The disillusionment set in about two years ago following my return to Nepal after thirteen months in the US., tweeting about it in January 2017. The country had suffered from the biggest natural calamity in living memory the year before and yet, those in the country entrusted with rehabilitating and alleviating the pain and suffering of the victims, appeared to have done not only very little (click here and here for more), they had been insidious — they took advantage of the situation to fast-track the constitution. As if that hadn’t been enough, they — the State and its security apparatus —  violently suppressed uprising and protests in the Southern Plains against the constitution. During the economic embargo imposed by India, in response to the violence in the south, they had fomented dissent and pitted different people of the country against one another! And that had been just the beginning.

Little by little, as those in positions of power sold and/or peddled the pain and suffering of my fellow citizens while doing little, my discomfort with it grew and has reached such a level that I am unable to justify, to myself, continue doing it. Besides, for a number of reasons, I have felt for a while that I haven’t been very successful with my work anyway. The “return” to the work I have done do NOT seem to be commensurate with the time, effort and energy I have invested in it. At least that’s been my sense. Additionally, I have also borne an opportunity cost.

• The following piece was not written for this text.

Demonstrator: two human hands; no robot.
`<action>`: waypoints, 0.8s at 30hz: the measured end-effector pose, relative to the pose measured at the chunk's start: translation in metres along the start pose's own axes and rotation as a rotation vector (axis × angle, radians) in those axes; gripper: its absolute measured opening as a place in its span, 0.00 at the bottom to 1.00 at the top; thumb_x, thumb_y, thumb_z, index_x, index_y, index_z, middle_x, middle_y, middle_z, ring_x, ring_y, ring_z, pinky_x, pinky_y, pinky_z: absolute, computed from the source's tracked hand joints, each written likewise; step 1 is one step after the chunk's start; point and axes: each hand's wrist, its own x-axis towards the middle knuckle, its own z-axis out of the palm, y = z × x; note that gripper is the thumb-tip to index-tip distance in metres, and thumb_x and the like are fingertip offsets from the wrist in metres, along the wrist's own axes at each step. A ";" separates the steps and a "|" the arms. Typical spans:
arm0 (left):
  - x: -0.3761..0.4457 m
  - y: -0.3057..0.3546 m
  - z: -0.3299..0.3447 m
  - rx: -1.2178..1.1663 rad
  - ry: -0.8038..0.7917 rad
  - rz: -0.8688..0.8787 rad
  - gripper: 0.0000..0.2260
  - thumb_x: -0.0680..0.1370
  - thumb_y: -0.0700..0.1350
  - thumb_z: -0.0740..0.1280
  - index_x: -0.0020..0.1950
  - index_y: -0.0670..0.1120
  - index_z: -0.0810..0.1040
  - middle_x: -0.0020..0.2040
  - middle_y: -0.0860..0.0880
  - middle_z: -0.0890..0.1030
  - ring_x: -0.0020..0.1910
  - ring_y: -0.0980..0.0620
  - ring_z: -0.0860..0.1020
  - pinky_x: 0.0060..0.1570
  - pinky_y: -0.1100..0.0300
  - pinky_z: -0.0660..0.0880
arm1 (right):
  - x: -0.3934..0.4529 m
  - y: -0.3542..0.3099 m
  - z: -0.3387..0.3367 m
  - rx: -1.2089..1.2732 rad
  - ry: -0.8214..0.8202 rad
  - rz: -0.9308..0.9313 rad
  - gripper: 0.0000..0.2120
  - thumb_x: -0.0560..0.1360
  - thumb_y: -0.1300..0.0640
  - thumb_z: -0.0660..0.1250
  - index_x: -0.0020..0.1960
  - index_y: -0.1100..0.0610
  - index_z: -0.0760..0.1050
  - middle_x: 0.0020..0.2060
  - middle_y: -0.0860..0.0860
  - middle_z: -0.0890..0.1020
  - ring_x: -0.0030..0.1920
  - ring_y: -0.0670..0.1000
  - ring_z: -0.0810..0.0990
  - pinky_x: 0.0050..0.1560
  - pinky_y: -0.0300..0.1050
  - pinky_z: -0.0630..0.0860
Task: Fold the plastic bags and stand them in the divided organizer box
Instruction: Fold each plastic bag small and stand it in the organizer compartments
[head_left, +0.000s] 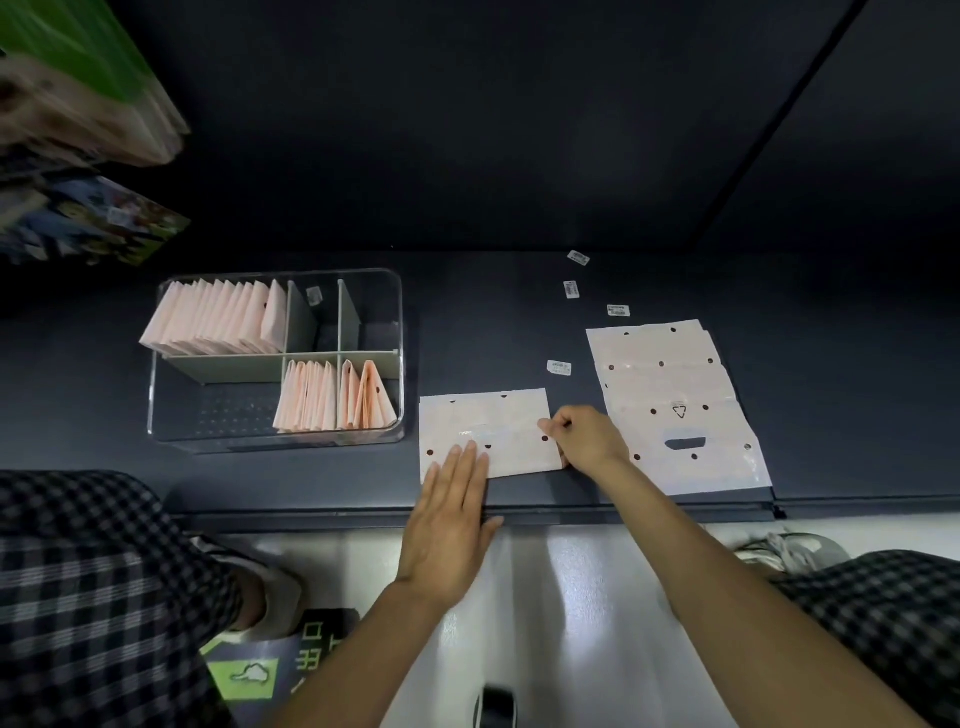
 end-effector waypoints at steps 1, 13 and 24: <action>-0.001 -0.002 0.003 0.018 -0.044 -0.003 0.32 0.77 0.54 0.65 0.75 0.40 0.59 0.75 0.43 0.59 0.74 0.42 0.56 0.71 0.42 0.56 | 0.000 0.000 0.000 0.003 -0.002 0.007 0.15 0.78 0.46 0.61 0.35 0.51 0.70 0.36 0.52 0.81 0.44 0.55 0.79 0.45 0.45 0.74; -0.003 -0.014 0.016 0.170 -0.264 0.014 0.34 0.78 0.66 0.45 0.71 0.55 0.26 0.73 0.44 0.28 0.71 0.44 0.27 0.72 0.52 0.31 | -0.036 -0.004 0.028 -0.490 0.656 -0.527 0.08 0.72 0.54 0.70 0.47 0.58 0.78 0.40 0.55 0.81 0.38 0.57 0.80 0.36 0.46 0.75; -0.013 -0.031 0.007 0.166 -0.236 -0.021 0.30 0.75 0.67 0.35 0.72 0.57 0.28 0.74 0.45 0.30 0.73 0.45 0.30 0.71 0.50 0.32 | -0.058 0.054 0.024 -0.847 0.296 -0.813 0.23 0.79 0.47 0.51 0.64 0.56 0.76 0.66 0.50 0.75 0.67 0.52 0.72 0.67 0.55 0.69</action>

Worse, for some time, I have struggled to find meaning in my work, struggling as I have been to cope with the fallout from the traumatic experience of the twelve-day incarceration in the Qatari jail five years ago. I had returned to Nepal to change, to “help others”, and to work on social justice issues close to my heart with others in the country to sow a seed or two of change in our society for an improved and much more progressive future society. I had believed all that would be meaningful and fulfilling. I have for some time questioned that a lot however, plagued as I am by the sense — informed and shaped by the traumatic Qatari experience — that no matter what and how much I do, they’ll never be enough or good enough.

While personally I have changed and transformed in important ways — I have learnt a great deal about our society, our education system, about parenting etc., all of which have opened my eyes — I am not sure I have positively influenced a significant number of people in the country or any significant number of Nepalis. Most importantly, for a while now, I have questioned if “helping others” is even what I should be doing, having always believed that what one does in life must be for oneself, not in a selfish way, of course!

Along with this, I am also calling quits to my activism work. Being an activist, though it hasn’t included a whole lot, I have lost more friends and made more “enemies” than make new friends. The chances of my making a positive difference continuing to be one, I have decided, is next to zero.

The other reason is ethical.

3. Resination letter content reason 2
The ethical issue….

To be sure, those details of soul-searching and issues are only part of the story of the very involved and extended process of deliberation.

Anyway, the important question now is, “What do I do next?” After fifteen-plus years of teaching science internationally and five of being a social worker, what next? I am not sure yet.

I know what I would love to do: raise a family! But that’s not going to happen any time soon given how I have not found someone to do that with! And no, I have never been — and still am not — interested in doing it on my own!

Regardless, life is too short and precious to continue doing something you are not passionate about and don’t believe in.